Kibana: Very frustrating situation: fields not not shown

So I had VERY complex events indexed, now I want to display them to users.
I had "objects in arrays are not supported" message, so I had to use copy_to: hits.messages, but that brings another issue.

It appears Kibana can't display doc_values: true fields. Actually, kibana can't display fields that are returned by ordinary query through ES REST API.

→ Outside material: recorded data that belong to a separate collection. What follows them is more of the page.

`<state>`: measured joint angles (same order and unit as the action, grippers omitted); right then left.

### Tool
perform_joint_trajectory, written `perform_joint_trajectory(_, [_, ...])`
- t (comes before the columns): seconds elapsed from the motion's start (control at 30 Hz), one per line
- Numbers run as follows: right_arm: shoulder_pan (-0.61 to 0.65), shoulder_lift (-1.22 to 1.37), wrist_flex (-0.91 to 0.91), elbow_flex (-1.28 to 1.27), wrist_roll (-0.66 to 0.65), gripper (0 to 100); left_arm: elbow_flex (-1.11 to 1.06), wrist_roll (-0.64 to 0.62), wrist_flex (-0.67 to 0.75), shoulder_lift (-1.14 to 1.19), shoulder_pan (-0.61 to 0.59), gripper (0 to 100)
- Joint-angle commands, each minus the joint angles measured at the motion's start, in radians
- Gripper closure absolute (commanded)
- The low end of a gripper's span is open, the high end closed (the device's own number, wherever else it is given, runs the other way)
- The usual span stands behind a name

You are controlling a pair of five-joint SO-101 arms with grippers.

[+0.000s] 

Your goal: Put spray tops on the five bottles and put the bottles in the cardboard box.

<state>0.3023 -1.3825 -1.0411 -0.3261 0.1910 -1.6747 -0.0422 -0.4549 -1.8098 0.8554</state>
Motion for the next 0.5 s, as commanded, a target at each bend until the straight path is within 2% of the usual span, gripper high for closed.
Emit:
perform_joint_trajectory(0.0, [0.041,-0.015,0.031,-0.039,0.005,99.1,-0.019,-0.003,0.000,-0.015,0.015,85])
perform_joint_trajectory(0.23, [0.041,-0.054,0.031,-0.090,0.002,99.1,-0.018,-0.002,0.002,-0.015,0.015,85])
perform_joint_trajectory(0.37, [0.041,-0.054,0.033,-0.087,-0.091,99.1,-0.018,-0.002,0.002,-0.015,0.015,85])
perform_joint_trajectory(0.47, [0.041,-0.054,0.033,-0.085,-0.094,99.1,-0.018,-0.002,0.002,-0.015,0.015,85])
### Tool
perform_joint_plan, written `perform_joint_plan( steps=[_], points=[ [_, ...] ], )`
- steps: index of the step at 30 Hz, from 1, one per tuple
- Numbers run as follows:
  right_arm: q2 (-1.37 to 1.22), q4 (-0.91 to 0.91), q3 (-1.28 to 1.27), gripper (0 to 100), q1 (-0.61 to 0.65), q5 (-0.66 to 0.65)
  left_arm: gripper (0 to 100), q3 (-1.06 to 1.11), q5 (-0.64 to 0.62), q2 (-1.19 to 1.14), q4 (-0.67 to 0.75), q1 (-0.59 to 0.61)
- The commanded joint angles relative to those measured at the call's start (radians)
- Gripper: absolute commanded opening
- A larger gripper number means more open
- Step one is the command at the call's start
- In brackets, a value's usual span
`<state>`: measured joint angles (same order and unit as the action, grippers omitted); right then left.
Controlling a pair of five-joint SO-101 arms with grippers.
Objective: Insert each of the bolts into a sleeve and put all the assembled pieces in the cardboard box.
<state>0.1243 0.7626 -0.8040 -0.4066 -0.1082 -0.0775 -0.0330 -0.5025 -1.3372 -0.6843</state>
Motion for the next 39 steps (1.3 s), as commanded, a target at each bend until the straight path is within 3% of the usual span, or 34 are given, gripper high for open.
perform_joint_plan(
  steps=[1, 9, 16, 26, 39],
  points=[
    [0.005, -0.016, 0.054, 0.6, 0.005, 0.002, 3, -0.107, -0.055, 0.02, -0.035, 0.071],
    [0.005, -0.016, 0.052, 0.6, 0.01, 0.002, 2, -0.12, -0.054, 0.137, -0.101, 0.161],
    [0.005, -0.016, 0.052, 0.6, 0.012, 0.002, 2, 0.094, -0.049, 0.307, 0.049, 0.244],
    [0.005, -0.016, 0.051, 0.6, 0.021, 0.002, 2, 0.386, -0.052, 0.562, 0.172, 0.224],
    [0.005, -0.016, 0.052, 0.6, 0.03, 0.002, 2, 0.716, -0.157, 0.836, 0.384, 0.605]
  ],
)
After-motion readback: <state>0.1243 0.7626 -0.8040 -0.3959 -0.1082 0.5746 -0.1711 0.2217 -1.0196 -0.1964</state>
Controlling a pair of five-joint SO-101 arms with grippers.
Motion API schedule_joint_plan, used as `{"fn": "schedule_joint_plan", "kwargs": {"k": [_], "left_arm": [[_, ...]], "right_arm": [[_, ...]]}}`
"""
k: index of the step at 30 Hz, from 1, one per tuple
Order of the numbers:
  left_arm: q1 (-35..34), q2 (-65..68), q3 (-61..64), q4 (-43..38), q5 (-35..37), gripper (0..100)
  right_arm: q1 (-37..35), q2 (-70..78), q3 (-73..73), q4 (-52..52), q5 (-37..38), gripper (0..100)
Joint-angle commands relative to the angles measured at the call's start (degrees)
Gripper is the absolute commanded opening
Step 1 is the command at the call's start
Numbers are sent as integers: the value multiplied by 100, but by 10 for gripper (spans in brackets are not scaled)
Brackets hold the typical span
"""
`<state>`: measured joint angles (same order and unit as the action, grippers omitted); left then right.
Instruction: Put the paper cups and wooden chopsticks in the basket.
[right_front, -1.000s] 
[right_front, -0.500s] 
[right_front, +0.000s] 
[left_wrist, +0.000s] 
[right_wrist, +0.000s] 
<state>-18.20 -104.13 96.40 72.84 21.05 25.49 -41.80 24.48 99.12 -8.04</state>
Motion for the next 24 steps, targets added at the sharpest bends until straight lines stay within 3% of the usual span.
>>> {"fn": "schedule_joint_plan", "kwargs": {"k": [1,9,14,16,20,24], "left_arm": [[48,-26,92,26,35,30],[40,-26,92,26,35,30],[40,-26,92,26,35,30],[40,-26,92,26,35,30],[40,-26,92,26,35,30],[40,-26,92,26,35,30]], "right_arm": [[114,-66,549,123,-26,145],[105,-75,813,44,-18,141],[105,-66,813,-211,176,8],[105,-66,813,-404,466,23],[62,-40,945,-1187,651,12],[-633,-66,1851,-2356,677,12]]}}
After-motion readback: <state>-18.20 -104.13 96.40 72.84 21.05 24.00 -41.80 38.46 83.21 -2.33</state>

                "fields": {
                    "hits.messages": [
                        "Access denied with code 402 (phase 2). Pattern match \"(.*)\" at TX:960009-OWASP_CRS/PROTOCOL_VIOLATION/MISSING_HEADER-REQUEST_HEADERS.",
                        "Operator EQ matched 0 at REQUEST_HEADERS.",
                        "Pattern match \"^[\\\\d.:]+$\" at REQUEST_HEADERS:Host."
                    ]
                }

Despite hits.messages being mapped as:

"messages" : {
"index" : "not_analyzed",
"type" : "string",
"doc_values" : true
},

it's not shown in Kibana. I can visualize it, but can't display. This is contradicting what a normal human would expect. Also, if you're able to search on it, you should be able to see it -- and it doesn't matter whether additional 8 bytes of RAM would be wasted.

For hits.messages, Kibana telling me: "This field is present in your elasticsearch mapping but not in any documents in the search results. You may still be able to visualize or search on it.".

I read the docs, but nowhere I've seen mention of the behaviour. If kibana displays ONLY _source fields, please, write this with big red letters on main kibana manual page as this is very important.

There are so many open bugs at ELK trio that I'm not sure whether I should log any additional or just skip the software.